WHAT YOU WILL DO -> Please report how many lines in the data underneath hold the word "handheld", with no other text.

*** Opening GIVEN DATA ***

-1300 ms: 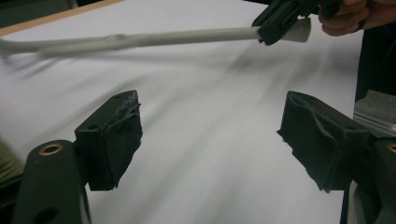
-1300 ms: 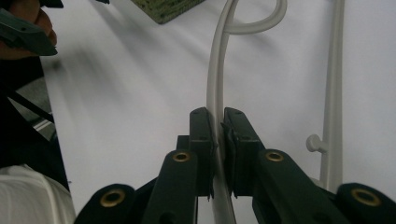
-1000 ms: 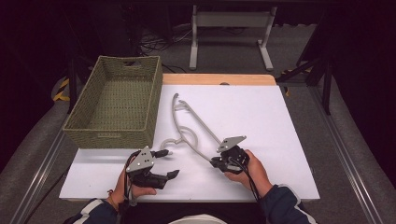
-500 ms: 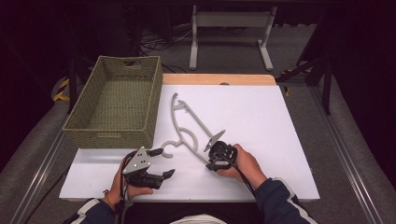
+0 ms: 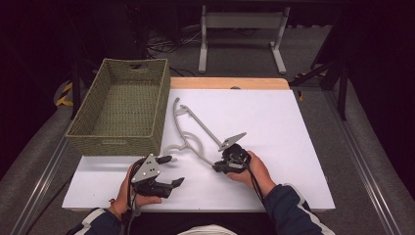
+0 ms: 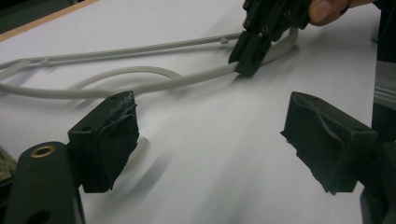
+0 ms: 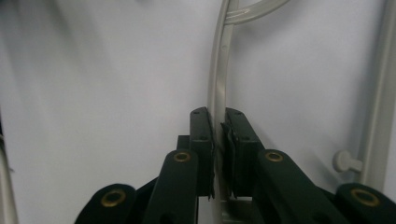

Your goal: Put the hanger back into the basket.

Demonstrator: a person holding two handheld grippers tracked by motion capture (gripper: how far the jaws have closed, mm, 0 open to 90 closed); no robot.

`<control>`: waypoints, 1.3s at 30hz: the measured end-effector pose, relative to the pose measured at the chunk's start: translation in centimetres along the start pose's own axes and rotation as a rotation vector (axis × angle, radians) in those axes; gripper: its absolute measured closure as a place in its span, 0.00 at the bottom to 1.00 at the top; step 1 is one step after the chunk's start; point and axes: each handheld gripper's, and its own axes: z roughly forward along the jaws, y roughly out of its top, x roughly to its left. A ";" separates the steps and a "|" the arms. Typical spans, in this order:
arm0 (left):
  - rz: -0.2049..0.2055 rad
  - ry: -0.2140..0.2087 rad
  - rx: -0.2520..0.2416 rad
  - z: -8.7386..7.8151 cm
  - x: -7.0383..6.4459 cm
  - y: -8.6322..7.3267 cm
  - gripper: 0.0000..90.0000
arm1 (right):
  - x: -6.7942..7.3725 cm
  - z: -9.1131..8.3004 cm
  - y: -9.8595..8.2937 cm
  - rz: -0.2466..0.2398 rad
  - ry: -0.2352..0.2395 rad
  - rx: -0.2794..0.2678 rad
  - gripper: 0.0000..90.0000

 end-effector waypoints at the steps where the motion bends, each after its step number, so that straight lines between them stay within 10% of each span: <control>1: 0.003 -0.009 0.003 0.3 0.0 0.1 0.21 | 0.0 -0.2 0.0 0.020 0.008 -0.026 0.92; 9: -0.087 -0.026 -0.033 2.0 1.1 1.1 0.23 | -0.1 -2.2 -0.1 0.087 0.061 -0.300 0.92; 15: -0.210 -0.096 -0.133 3.5 2.9 3.2 0.34 | 0.7 -3.8 -0.1 0.042 0.065 -0.449 0.92; 26: -0.265 -0.258 -0.257 6.2 4.5 5.6 0.65 | 1.8 -4.2 -0.1 -0.016 0.001 -0.512 0.92; 39: -0.239 -0.282 -0.272 6.6 4.3 6.4 0.77 | 2.7 -3.4 0.1 -0.073 -0.108 -0.467 0.90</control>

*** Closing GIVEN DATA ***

OUTPUT FOR THIS TASK -> 2